Across the lines of the records below, how many have the string "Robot" in them? Answer with the number alone.

◆ Dataset items ◆
◇ ◇ ◇

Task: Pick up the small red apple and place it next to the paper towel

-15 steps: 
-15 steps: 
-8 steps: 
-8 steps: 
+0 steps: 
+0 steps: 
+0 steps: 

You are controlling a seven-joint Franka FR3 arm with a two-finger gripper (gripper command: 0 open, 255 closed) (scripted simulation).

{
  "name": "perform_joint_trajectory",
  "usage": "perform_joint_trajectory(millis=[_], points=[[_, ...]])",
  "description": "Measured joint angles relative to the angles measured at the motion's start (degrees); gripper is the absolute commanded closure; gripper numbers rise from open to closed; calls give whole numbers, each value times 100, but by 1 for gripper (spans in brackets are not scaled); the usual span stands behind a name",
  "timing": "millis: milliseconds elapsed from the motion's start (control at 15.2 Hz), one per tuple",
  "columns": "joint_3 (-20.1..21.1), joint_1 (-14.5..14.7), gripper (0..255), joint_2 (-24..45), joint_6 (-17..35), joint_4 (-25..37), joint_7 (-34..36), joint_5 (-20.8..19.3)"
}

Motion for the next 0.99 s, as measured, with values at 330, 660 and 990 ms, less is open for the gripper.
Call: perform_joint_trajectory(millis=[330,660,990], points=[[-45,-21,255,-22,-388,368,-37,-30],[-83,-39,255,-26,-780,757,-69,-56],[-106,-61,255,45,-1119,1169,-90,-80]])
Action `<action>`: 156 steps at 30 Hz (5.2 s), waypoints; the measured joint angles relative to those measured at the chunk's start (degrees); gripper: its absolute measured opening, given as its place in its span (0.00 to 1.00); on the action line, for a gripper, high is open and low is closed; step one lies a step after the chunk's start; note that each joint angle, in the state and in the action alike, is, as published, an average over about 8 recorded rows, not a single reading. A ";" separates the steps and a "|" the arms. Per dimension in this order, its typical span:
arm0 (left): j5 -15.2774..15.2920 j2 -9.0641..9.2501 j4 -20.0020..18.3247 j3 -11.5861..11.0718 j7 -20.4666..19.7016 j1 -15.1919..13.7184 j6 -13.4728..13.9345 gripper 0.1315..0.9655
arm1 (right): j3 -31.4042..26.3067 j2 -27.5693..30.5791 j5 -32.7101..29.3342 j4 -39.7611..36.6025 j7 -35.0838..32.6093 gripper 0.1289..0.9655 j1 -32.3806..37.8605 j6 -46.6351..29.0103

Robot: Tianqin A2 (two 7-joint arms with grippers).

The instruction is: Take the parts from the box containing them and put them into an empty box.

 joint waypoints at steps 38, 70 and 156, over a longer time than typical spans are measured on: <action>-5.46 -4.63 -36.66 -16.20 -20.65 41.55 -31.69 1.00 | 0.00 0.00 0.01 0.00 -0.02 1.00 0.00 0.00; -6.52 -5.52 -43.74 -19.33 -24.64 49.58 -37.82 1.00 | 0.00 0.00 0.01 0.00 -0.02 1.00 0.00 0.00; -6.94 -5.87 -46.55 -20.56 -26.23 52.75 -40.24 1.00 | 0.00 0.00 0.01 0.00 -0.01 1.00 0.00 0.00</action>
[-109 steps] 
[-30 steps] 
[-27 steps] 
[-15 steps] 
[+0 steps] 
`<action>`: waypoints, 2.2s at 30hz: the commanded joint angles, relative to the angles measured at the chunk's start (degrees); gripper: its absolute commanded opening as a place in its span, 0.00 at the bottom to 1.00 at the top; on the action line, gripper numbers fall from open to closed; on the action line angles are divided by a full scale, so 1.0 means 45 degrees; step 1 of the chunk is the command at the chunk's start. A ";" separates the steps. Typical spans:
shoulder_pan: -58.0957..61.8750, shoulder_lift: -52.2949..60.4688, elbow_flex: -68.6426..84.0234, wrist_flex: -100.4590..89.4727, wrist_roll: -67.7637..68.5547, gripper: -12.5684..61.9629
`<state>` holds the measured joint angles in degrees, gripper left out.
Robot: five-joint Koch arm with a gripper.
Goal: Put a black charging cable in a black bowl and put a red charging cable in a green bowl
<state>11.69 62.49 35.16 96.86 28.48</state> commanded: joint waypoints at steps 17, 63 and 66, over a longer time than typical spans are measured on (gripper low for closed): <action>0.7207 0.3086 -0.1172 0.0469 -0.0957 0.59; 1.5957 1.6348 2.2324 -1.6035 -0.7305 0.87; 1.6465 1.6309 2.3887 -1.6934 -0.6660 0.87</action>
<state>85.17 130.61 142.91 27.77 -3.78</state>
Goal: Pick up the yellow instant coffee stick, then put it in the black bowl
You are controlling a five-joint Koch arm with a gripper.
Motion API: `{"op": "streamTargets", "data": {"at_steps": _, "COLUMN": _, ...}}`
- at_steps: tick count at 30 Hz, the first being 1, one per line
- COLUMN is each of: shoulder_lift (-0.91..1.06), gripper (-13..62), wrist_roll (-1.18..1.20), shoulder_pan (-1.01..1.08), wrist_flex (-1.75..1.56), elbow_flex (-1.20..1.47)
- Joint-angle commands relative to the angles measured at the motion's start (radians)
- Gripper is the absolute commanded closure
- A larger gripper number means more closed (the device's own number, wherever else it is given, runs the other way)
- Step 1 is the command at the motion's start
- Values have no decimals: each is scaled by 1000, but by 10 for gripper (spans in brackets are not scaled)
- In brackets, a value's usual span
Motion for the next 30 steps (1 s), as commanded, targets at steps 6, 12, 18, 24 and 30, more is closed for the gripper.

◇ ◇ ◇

◆ The completed task ◆
2